Characterization of a mature human 3D cardiac cell system

Background: Cardiovascular disease is currently the leading cause of mortality in high- and middle-income countries, and it is predicted that by 2020 it will be the leading cause of death worldwide. Not only are cardiovascular complications prevalent due to disease but also as both on and off-target effects of a multitude of prescribed drugs. At present, animals that harbour species variability and human embryonic stem cell-derived cardiomyocytes, which tend to be immature cells and not fully representative of an adult phenotype, are used to model cardiac disease and toxicity in humans.

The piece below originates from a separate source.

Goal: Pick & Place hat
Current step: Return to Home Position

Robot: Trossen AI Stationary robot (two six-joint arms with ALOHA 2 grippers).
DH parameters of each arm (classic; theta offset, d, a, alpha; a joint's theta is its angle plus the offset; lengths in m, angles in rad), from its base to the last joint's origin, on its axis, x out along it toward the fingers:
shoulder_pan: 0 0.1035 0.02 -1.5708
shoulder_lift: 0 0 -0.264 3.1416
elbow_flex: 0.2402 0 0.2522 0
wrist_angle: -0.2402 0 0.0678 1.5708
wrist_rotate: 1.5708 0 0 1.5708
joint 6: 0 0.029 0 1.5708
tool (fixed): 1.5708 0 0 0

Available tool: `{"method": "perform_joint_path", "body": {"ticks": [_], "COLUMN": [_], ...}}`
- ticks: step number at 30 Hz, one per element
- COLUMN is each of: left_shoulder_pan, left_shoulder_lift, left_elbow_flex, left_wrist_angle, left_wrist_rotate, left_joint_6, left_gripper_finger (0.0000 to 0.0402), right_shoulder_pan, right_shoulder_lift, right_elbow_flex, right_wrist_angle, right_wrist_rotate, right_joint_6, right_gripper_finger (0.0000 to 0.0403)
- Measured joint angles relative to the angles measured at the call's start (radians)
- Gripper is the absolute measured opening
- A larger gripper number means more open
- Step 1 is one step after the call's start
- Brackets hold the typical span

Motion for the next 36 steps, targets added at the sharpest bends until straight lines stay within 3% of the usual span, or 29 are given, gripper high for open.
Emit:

Results: To overcome the use of animal models and immature cells we have developed a 3D cardiac spheroid system comprising of human cardiomyocytes, endothelial cells and fibroblasts that recapitulates the beating rate and displays signs of structural maturation when visualized by immunofluorescence and electron microscopy, more demonstrative of an adult human heart. Mass spectrometry analysis showed an increase in structural proteins such as □-actinin and MYL2 as well as an increase in RyR2, SERCA and PLN, proteins involved in contraction upon maturation. Fluo-4 analysis showed a response to stimulation by caffeine and inhibition to thapsigargin indicating a functioning sarcoplasmic reticulum comparative to mature cells. Doxorubicin dosing displayed a concentration dependent decrease in cell viability and structure.

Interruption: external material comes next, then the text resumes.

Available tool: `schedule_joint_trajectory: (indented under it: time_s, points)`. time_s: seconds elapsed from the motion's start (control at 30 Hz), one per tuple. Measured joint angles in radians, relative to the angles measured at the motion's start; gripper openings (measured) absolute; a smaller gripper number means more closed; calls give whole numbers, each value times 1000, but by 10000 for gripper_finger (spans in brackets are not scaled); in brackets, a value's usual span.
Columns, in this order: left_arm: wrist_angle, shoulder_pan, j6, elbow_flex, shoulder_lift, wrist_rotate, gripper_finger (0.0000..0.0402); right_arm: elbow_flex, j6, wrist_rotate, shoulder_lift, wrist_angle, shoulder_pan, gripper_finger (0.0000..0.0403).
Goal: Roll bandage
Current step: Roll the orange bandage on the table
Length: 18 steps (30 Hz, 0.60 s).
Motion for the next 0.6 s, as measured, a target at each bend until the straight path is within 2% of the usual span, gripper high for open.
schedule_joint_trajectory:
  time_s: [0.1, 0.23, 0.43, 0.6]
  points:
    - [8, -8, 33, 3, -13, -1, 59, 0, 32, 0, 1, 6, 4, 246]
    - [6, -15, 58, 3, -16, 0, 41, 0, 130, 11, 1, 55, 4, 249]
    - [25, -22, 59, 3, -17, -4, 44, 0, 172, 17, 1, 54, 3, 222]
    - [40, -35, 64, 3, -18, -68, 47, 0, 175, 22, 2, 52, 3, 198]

Conclusion: This highly reproducible system aims to provide a more relevant human adult-like cardiovascular system that can be used for the study of disease and cardiotoxicity. It will allow us to overcome species variability and reduce the number of animals used in cardiovascular research and toxicity studies. We are now able to use this system, which is viable for ten weeks, to study structural and functional changes in mature human cardiac cells and carry out repeat dose studies to investigate both acute and chronic incidences of cardiac disease and toxicity.